(Activity) The lines to be extracted begin at the line containing "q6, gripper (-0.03" and end at the last line of the data below; copy them exactly and leave out the pictures.

****************************************

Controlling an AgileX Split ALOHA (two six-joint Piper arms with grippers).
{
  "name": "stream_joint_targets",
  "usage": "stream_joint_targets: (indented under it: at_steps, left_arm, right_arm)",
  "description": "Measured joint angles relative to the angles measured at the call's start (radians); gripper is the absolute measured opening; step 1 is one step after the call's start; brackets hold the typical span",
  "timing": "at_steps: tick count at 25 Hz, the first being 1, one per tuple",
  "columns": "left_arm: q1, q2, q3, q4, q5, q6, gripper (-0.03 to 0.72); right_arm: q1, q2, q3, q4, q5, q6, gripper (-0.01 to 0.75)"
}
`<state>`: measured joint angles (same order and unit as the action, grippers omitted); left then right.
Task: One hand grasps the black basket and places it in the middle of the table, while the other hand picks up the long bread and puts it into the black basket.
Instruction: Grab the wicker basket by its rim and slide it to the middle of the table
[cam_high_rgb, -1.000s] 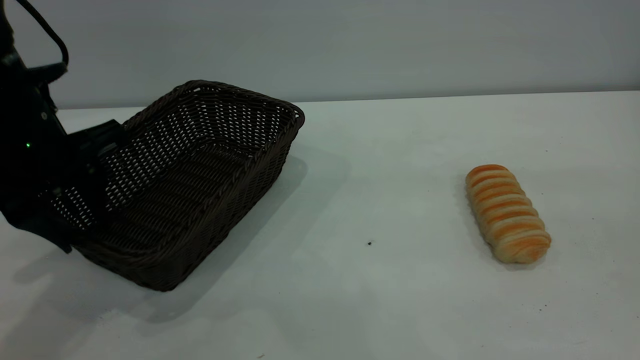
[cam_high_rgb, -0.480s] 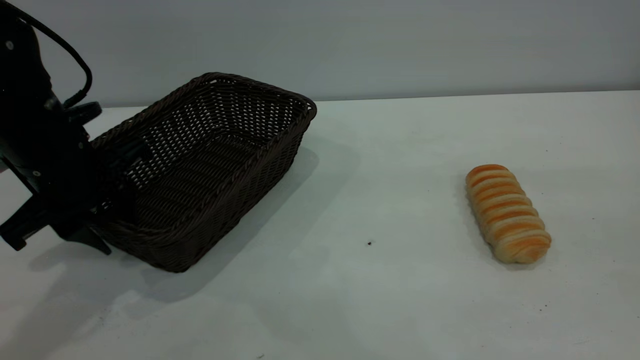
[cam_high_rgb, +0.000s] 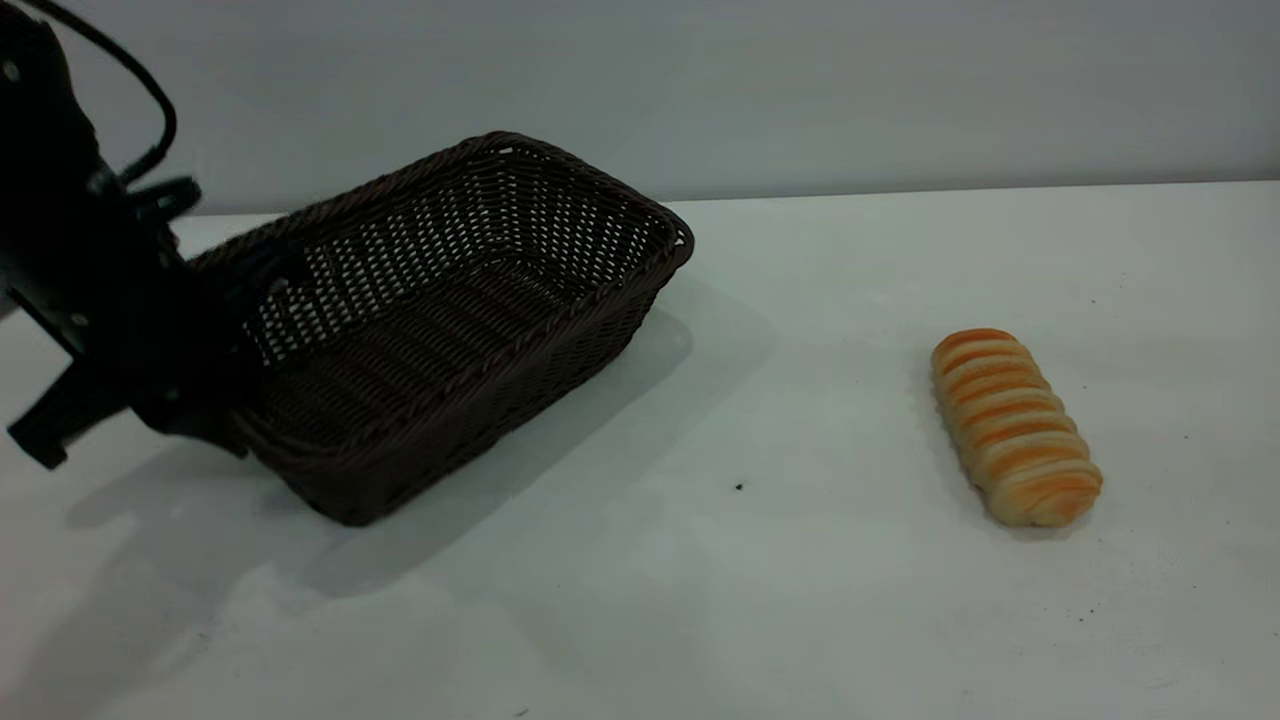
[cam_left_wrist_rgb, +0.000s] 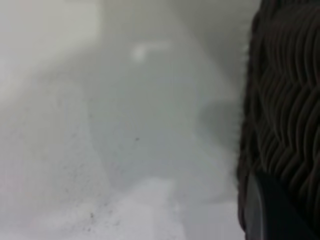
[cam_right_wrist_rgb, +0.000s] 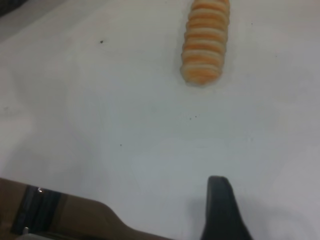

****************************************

(Task output)
  "columns": "left_arm: q1, q2, q3, q4, q5, q6, gripper (-0.03 to 0.72); right_arm: q1, q2, q3, q4, q5, q6, gripper (-0.01 to 0.75)"
}
`<state>`: measured joint angles (same order and unit as the action, grippers omitted); left then right.
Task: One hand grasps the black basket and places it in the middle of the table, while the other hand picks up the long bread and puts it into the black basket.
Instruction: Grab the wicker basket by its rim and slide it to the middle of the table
[cam_high_rgb, -1.000s] 
[cam_high_rgb, -0.480s] 
[cam_high_rgb, +0.000s] 
[cam_left_wrist_rgb, +0.000s] 
[cam_right_wrist_rgb, +0.000s] 

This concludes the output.